--- Work order ---
Each line below from the "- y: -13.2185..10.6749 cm" line through the "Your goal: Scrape" line, those two included, must be restated word for word; the pictures must not be.

________________________

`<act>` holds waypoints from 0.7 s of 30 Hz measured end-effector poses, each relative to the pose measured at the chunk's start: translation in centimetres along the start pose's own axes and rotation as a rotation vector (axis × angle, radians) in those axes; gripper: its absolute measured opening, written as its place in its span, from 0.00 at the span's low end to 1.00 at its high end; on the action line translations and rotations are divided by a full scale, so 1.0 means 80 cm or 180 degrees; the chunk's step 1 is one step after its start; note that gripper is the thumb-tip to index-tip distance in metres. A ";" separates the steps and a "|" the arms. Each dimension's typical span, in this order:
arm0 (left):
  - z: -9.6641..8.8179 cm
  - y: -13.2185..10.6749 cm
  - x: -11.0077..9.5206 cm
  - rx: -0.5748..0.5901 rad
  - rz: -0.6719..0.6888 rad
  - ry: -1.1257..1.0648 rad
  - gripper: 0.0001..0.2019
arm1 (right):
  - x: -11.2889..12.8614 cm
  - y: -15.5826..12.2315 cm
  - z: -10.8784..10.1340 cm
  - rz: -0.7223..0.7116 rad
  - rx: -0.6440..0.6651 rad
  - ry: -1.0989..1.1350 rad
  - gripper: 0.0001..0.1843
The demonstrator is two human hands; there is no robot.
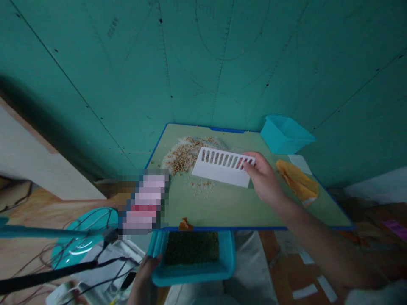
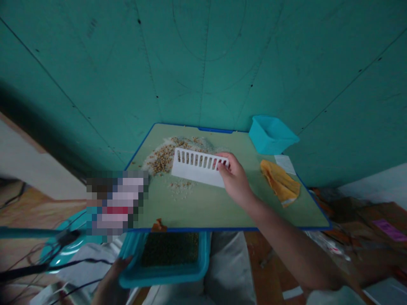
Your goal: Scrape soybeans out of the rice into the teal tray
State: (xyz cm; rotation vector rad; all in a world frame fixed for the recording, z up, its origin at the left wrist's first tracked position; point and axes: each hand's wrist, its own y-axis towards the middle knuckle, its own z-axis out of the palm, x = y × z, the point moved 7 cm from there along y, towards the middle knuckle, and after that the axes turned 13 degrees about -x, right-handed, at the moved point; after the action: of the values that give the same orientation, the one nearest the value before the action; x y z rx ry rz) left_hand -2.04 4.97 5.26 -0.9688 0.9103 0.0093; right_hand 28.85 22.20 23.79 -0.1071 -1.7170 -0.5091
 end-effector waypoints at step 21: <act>0.018 0.005 0.015 0.0015 -0.0068 0.0323 0.16 | -0.022 0.008 0.025 0.0349 0.0467 0.0199 0.12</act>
State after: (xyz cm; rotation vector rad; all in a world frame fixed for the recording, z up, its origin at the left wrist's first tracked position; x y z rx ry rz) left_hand -0.48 5.80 4.56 -0.9814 0.9926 -0.0605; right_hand 27.66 23.92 22.02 -0.0786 -1.6714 -0.3014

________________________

--- Response ---
  - y: -13.2185..10.6749 cm
  - x: -11.0077..9.5206 cm
  - rx: -0.5748..0.5901 rad
  - rz: -0.6719..0.6888 rad
  - ry: -1.1257..1.0648 rad
  - gripper: 0.0001..0.2019
arm1 (right):
  - x: -11.2889..12.8614 cm
  - y: -15.5826..12.2315 cm
  - z: -10.8784..10.1340 cm
  - rz: -0.7223..0.7116 rad
  - rx: -0.6440..0.6651 rad
  - ry: -1.0989..1.1350 rad
  - gripper: 0.0001..0.1843
The demonstrator is two human hands; there is no robot.
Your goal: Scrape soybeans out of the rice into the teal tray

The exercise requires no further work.